§ GIVEN INFORMATION:
----

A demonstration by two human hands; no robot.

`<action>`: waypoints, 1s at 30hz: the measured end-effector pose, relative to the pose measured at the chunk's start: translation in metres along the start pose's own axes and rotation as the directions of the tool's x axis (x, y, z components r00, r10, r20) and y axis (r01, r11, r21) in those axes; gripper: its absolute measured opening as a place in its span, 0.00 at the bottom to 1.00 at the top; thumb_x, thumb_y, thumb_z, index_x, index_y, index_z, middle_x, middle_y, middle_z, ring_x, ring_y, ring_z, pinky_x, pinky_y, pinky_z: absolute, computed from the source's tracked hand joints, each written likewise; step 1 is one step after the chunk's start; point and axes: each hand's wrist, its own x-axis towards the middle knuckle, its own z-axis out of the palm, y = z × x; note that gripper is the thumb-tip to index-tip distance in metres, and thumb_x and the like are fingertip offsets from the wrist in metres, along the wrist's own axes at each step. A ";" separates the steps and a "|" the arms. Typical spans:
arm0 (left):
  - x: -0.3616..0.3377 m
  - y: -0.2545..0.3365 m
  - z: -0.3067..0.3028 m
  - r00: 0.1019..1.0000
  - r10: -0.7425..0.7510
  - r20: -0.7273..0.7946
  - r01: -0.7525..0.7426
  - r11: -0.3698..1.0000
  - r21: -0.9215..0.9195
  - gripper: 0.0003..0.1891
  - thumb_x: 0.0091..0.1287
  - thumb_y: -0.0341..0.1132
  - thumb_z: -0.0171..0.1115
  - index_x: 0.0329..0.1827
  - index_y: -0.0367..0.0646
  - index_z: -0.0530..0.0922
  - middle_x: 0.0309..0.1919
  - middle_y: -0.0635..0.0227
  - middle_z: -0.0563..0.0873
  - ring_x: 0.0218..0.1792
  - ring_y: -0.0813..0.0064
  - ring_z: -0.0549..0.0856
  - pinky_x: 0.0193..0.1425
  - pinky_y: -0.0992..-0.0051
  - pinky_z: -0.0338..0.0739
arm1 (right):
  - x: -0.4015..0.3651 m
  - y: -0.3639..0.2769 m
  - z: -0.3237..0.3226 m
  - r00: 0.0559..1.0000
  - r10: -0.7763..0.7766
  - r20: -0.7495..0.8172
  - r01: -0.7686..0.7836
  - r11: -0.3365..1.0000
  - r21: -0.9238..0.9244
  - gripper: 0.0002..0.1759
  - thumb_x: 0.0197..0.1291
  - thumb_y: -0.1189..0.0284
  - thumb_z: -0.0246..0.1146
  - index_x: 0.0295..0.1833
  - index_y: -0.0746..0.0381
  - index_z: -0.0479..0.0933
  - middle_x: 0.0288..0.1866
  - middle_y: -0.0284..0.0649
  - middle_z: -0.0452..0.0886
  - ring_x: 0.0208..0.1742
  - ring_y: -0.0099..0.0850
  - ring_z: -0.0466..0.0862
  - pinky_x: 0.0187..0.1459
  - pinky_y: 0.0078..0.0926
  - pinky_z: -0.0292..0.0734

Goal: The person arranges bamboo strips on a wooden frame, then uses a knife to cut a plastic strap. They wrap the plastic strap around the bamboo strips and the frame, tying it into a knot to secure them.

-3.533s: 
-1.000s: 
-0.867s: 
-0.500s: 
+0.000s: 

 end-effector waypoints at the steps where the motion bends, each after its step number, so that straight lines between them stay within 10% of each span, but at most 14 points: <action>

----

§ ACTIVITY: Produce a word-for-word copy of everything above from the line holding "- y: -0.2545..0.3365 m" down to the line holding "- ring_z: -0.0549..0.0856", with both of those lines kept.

§ FINISHED EXERCISE:
  - y: -0.2545..0.3365 m
  - z: -0.3067..0.3028 m
  - r00: 0.1019..1.0000
  - r10: -0.7425..0.7510
  - r20: -0.7273..0.7946
  - r01: -0.7525..0.7426
  - r11: -0.3698..1.0000
  - r21: -0.9215..0.9195
  - gripper: 0.0003..0.1891
  - thumb_x: 0.0091..0.1287
  - thumb_y: -0.0341..0.1132
  - thumb_z: -0.0171..0.1115
  - index_x: 0.0329..0.1827
  - index_y: -0.0367..0.0646
  - index_z: -0.0530..0.0922
  - middle_x: 0.0309..0.1919
  - middle_y: -0.0635..0.0227
  - middle_z: -0.0563..0.0873
  - ring_x: 0.0218..0.1792
  - ring_y: -0.0813..0.0064
  - ring_z: -0.0549..0.0856

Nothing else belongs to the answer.